Tears For The Babies

DO I GO HOME TODAY? by Sandi Thompson

My family brought me home cradled in their arms.
They cuddled me and smiled at me and said I was full of charm.
They played with me and laughed with me and showered me with toys.
I sure do love my family, especially the girls and boys.
The children loved to feed me, they gave me special treats.
They even let me sleep with them – all snuggled in the sheets.
I used to go for walks, often several times a day.
They even fought to hold the leash, I’m very proud to say.
These are the things I’ll not forget – a cherished memory,
because I now live in the shelter – without my family.

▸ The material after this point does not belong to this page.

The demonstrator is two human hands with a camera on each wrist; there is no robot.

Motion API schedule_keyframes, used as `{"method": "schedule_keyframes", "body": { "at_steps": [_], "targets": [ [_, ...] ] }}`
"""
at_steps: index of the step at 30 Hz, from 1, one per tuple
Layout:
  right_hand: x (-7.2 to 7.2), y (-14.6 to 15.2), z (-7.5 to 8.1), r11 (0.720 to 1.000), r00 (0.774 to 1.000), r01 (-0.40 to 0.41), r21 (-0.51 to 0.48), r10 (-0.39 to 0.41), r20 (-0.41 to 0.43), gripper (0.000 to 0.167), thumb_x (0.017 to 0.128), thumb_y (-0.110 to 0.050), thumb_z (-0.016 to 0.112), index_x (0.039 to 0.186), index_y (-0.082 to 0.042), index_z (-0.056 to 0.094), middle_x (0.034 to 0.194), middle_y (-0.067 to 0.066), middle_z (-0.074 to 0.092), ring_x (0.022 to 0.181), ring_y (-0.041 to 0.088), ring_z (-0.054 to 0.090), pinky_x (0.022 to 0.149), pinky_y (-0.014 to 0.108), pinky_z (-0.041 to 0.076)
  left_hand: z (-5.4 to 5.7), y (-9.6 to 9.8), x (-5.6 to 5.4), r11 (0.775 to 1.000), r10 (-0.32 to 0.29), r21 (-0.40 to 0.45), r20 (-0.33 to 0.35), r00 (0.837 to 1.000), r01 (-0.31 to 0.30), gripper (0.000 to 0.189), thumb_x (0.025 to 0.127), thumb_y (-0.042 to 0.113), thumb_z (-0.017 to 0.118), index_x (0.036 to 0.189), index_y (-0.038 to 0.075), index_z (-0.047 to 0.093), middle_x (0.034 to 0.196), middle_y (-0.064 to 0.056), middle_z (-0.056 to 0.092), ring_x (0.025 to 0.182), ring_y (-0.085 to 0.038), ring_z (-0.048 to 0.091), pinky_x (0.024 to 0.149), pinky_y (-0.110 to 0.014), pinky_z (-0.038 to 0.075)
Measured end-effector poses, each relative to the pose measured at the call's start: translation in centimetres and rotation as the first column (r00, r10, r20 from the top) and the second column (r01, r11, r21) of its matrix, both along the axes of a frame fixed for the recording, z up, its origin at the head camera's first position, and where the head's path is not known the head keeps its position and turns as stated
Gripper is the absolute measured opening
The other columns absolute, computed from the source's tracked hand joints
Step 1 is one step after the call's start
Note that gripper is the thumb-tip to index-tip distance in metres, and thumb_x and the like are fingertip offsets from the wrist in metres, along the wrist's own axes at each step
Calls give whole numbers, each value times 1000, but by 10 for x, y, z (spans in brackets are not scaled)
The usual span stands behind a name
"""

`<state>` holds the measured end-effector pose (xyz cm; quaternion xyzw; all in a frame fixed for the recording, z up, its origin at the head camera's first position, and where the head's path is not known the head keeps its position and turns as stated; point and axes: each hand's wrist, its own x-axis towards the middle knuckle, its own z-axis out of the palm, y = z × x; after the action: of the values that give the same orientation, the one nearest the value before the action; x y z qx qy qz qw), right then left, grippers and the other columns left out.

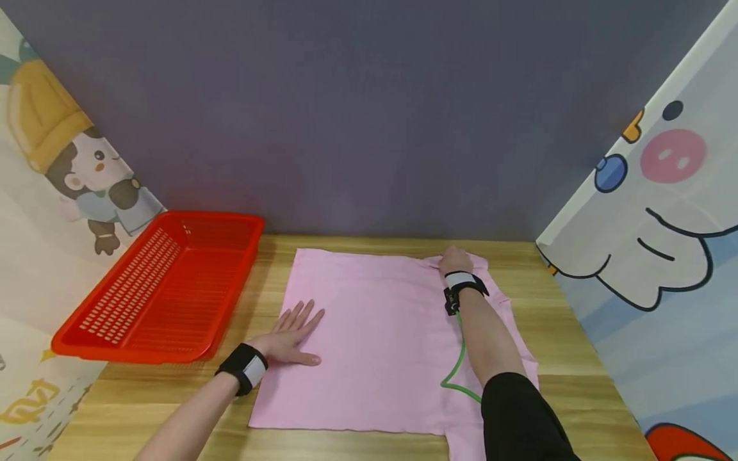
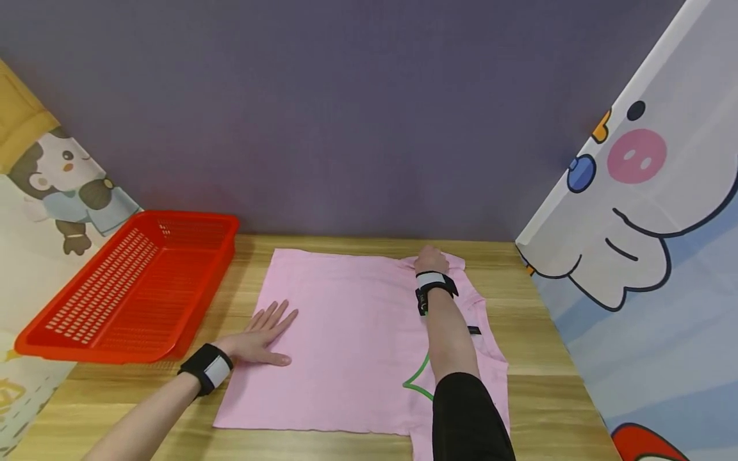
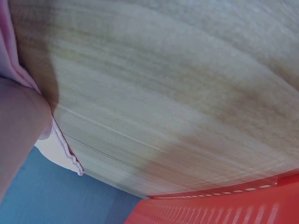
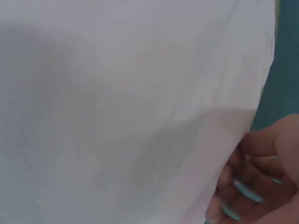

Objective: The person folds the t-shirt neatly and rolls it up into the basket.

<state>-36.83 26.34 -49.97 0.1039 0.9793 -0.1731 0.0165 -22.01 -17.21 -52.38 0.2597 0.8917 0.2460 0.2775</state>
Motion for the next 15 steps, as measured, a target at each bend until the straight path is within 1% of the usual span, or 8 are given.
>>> {"method": "schedule_keyframes", "body": {
  "at_steps": [2, 5, 6, 7, 8, 10, 13, 15],
  "targets": [
    [2, -2, 3, 1000, 989, -25, -1, 24, -144, 14, 93, -10, 55, 82, -2, 59, 100, 25, 71, 93, 45, 68, 76, 57, 55, -6, 0, -1, 1000, 5, -14, -8, 1000, -5, 116, 80, 67, 69, 163, 17, 4, 169, -10, -20, 155, -34, -23, 122, -56, -19],
    [2, -9, 6, 996, 930, -80, -29, 64, -361, 10, 94, -7, 59, 96, 0, 66, 96, 23, 72, 89, 45, 68, 76, 57, 54, -8, 0, -1, 1000, 14, -15, -11, 1000, -14, 117, 79, 69, 69, 163, 17, 4, 169, -10, -20, 155, -34, -23, 122, -56, -19],
    [2, -11, 7, 994, 910, -102, -42, 76, -407, 10, 95, -7, 60, 96, -1, 67, 94, 21, 72, 87, 44, 68, 76, 56, 54, -7, 0, 0, 1000, 13, -13, -13, 1000, -14, 117, 80, 69, 68, 163, 17, 4, 169, -11, -20, 155, -34, -23, 122, -56, -19],
    [2, -11, 8, 991, 901, -121, -65, 82, -426, 12, 96, -7, 59, 99, 0, 68, 96, 21, 72, 88, 43, 68, 78, 56, 54, -6, 0, 0, 1000, 14, -11, -11, 1000, -14, 117, 80, 70, 68, 163, 17, 4, 169, -11, -20, 155, -35, -22, 122, -56, -18],
    [2, -12, 8, 986, 901, -140, -93, 88, -425, 15, 97, -7, 57, 104, 1, 69, 99, 22, 72, 91, 43, 68, 81, 55, 54, -5, 0, 0, 1000, 13, -12, -8, 1000, -13, 117, 80, 70, 67, 163, 18, 3, 169, -11, -20, 155, -35, -22, 122, -56, -19],
    [4, -10, 8, 977, 928, -174, -120, 122, -353, 25, 98, -8, 54, 117, 1, 68, 112, 24, 72, 101, 44, 68, 90, 55, 53, -2, 0, 0, 1000, 3, -9, -6, 1000, -3, 117, 80, 71, 67, 163, 18, 3, 169, -12, -20, 155, -36, -23, 121, -57, -19],
    [9, -5, 6, 962, 965, -234, -140, 213, -152, 42, 98, -8, 48, 137, 5, 56, 136, 27, 61, 122, 44, 61, 106, 55, 46, 2, 1, 0, 1000, -3, 28, 14, 1000, 3, 117, 80, 70, 68, 163, 17, 4, 169, -14, -19, 154, -38, -23, 120, -58, -20],
    [12, -1, 4, 953, 961, -276, -127, 274, -31, 50, 97, -8, 48, 144, 8, 48, 144, 28, 52, 132, 44, 53, 113, 55, 41, 4, 1, 1, 1000, -9, 30, 17, 1000, 9, 117, 80, 70, 67, 163, 17, 4, 169, -15, -19, 154, -39, -22, 120, -58, -20]
  ]
}}
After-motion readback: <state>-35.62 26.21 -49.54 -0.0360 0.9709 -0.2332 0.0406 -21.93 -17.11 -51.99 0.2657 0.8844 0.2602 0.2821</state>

They used to laugh and praise me when I played with that old shoe.
But I didn’t know the difference between the old ones and the new.
The kids and I would grab a rag, for hours we would tug.
So I thought I did the right thing when I chewed the bedroom rug.
They said that I was out of control, and would have to live outside.
This I did not understand, although I tried and tried.
The walks stopped, one by one; they said they hadn’t time.
I wish that I could change things, I wish I knew my crime.
My life became so lonely, in the back yard, on a chain.
I barked and barked, all day long, just to keep from going insane.

So they brought me to the shelter, but were embarrassed to say why.
They said I caused an allergy, then they each kissed me goodbye.
If I’d only had some classes, when I was just a little pup,
then I would have been a better dog when I was all grown up.
“You only have one day left.” I heard the worker say.
Does that mean I have a second chance? DO I GO HOME TODAY?

I Found Your Dog Today

I found your dog today. No he has not been adopted by anyone. Most of us who live out here own as many dogs as we want, those who do not own dogs do so because they choose not to. I know you hoped he would find a good home when you left him out here, but he did not. When I first saw him he was miles from the nearest house and he was alone, thirsty, thin and limping from a cactus burr in his paw.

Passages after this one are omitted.